Understanding Above Par & How It Works?

  • There is an inverse relationship between the yield of bonds and prices. When there is a drop in yields because of declining interest rates, the bond prices increase in the economy. Reciprocal to it: When there is a rise in the interest rates of bonds, then the bond will decline. This happens due to an inverse relation where a bond’s existing yield matches the yield of a newly issued bond having a low rate of interest in the market.
  •  Take an example of an issued bond at a par value of $2000 that holds a coupon rate of 5%. After 6 months, interest rates get lower due to a break in economic growth. Then, this said, the bond will trade above Par due to an inverse relationship of yield and price.
  • In case any investor buys such a bond, trading above Par will get a higher rate of interest payments due to the coupon rate, which was settled in the market for higher prevailing interest rates.
  • If the bond is taxable, then the investor will select to amortize such bond premium to offset taxable interest income. While the bond is under tax exemption, in that case, the investor will prefer to amortize such premiums according to the IRS rules.
  • Usually, a bond is capable of trading above Par in case its credit rate is updated. The risk level associated gets reduced, resulting in a rise in the value of bonds. Usually, rating platforms are used to update an issuer’s credit value on the account of considering various factors along with the issuer’s risk, condition of external business, economic growth, balance sheets, etc.
  • In case there is a reduced supply of a bond, then the bond will trade beyond above Par. Suppose the interest rates are presumed to decrease in future, then the market will experience a decline in terms of bond numbers in the market issued presently, as the issuer will wait for better rates of interest.
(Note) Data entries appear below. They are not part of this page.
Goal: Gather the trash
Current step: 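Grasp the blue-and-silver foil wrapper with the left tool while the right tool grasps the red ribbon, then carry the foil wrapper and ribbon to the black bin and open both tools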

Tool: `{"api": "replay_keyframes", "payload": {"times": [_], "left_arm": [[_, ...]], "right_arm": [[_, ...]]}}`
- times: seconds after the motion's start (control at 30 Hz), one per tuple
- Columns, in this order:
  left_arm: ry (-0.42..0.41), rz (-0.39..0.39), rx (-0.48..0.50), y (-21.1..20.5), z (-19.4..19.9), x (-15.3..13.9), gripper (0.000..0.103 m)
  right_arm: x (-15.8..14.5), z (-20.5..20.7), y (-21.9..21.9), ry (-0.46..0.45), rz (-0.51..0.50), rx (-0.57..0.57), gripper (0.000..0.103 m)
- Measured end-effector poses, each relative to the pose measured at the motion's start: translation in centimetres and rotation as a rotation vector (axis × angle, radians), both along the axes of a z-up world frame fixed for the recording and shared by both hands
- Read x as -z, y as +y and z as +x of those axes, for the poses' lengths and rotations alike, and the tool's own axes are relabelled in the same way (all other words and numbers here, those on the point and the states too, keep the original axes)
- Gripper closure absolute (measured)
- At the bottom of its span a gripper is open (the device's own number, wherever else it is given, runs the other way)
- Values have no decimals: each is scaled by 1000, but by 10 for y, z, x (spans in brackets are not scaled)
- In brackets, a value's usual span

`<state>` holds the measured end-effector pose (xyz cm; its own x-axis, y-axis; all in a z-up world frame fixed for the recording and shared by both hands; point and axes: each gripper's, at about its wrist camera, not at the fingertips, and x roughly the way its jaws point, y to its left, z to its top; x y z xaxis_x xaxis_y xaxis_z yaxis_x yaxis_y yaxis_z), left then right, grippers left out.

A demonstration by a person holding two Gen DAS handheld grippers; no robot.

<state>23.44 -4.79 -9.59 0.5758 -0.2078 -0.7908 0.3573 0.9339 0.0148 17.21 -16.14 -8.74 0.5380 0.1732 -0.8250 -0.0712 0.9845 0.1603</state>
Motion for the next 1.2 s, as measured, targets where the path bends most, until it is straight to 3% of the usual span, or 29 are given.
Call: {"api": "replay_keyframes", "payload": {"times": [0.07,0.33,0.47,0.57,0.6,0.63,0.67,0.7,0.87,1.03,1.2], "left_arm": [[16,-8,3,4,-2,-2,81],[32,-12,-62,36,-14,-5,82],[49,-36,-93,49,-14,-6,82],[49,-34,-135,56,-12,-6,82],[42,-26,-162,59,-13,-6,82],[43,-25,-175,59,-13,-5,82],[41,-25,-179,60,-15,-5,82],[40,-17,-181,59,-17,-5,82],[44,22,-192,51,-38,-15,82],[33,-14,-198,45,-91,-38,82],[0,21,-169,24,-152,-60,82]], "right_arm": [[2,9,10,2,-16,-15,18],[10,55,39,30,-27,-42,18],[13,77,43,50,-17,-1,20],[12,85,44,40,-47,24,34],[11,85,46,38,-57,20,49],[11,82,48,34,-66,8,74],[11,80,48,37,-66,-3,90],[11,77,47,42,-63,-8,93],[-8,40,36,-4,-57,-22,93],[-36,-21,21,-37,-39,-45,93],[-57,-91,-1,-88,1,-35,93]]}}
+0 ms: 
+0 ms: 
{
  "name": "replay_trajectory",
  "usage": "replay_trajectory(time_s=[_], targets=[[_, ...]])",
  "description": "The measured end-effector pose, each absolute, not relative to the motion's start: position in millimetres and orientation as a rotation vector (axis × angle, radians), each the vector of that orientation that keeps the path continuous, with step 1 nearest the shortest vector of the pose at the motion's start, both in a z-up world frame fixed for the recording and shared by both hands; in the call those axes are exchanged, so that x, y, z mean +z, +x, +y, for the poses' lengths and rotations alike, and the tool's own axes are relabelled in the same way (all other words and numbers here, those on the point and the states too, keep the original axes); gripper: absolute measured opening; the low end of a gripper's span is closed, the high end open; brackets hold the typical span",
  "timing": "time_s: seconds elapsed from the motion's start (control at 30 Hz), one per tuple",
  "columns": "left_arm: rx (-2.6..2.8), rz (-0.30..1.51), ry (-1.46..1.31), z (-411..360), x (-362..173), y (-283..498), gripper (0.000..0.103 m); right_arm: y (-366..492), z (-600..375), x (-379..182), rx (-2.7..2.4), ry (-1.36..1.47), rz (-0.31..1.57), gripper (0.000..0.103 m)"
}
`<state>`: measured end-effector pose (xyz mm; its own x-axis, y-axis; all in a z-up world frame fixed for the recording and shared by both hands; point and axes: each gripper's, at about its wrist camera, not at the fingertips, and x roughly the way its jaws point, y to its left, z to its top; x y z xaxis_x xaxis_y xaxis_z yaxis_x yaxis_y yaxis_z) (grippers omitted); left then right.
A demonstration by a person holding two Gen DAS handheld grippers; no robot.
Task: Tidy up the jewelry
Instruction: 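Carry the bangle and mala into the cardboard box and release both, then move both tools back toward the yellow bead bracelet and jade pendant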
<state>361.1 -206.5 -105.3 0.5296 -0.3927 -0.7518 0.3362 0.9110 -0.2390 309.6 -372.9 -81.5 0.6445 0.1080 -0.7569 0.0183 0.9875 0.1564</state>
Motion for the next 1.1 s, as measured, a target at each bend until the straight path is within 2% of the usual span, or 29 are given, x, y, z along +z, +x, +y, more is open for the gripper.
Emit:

  • As a result, the bond issuers will try to borrow funds from investors using low-cost finance; there will be a decrease in the supply of such higher-interest bonds, knowing that perhaps the same bonds issued in future can attract a good rate of interest. This reduced supply will turn out the price of such bonds below Par.
  • Within the bond market, Par is the face value of the bond, and it is the amount generally a bond issuer has to pay such bond’s holder after the same bonds matured.
  • A newly issued bond with a low-interest rate is possibly when the interest rates of the bond decline in the market.

Suppose an investor purchases any bond beyond its price over Par. In that case, such an investor will definitely obtain a high rate of interest payments just because of the coupon rate fixed in the market at a higher prevailing interest rate, etc.